Purpose: To remove the interference of irrelevant organs, we train an organ extraction neural network (OrXnet) that isolates the lung projection from the composite X-ray projection images.
Methods: 1018 CT scans of 1011 patients were obtained from LIDC-IDRI. An open-source pretrained lung segmentation network (lungmask) was used to automatically delineate the lung volume. 2D anterior-posterior (AP) projections were simulated on GPU via raytracing based on a generic geometry of 1828 mm source-to-detector distance, 200 mm pixel size. Ideal point-source was assumed, and scattered photons were ignored. Separate isolated lung projections were generated by only including the delineated lung volume in raytracing. We excluded defective cases, where the lung segmentation was inaccurate, lung area was not within the field-of-view, or artifacts were noticeable, leaving 930 valid scans, which were then split into training, validation, and testing set of 730, 100, 100 scans, respectively. A U-Net was then trained to transform the full projections to lung-only projections with MSE loss function. In addition to visual examination of the results, we tested OrXnet with PSNR and SSIM metrics between the ground-truth and the predicted lung projections in the test set.
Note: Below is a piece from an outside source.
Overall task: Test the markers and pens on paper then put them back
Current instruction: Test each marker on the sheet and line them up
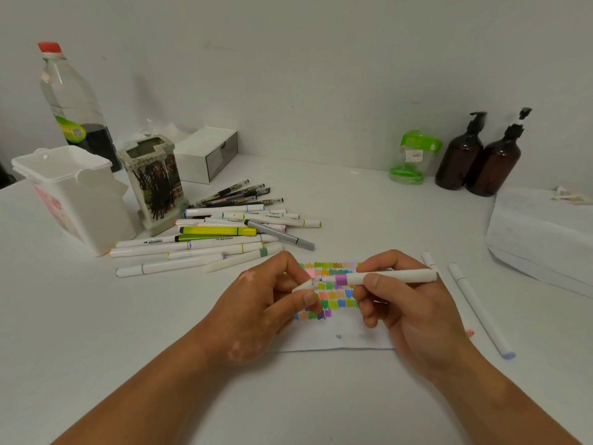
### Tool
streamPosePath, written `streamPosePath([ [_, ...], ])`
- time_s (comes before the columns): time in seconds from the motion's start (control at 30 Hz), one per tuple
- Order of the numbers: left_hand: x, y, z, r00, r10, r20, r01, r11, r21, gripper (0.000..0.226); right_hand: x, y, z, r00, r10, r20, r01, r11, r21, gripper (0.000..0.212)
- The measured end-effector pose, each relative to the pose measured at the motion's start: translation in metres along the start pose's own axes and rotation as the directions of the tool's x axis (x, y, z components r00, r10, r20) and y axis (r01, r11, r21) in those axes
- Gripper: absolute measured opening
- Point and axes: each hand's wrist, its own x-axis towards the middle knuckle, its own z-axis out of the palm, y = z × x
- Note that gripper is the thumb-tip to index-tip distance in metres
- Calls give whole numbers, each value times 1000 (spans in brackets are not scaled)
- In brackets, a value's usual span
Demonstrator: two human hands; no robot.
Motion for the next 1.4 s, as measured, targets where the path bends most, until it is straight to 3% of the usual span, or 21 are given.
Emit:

Results: The predicted results generally showed a high fidelity with the ground-truth lung projections and revealed anatomies imperceptible in the original projections. A PSNR score of 29.666 and SSIM score of 0.9654 were achieved. 6% predicted lung-only projections showed missing information as holes in the lung, indicating space for further improvement.
Conclusion: This work presents a novel OrXnet that distilled a single organ projection from the composite chest radiograph. The study exemplified high fidelity lung extraction that revealed subtle structures that otherwise were obscured by overlapping anatomies. The novel network thus may find applications in diagnosis and real-time image-guided radiotherapy for patient positioning and target localization.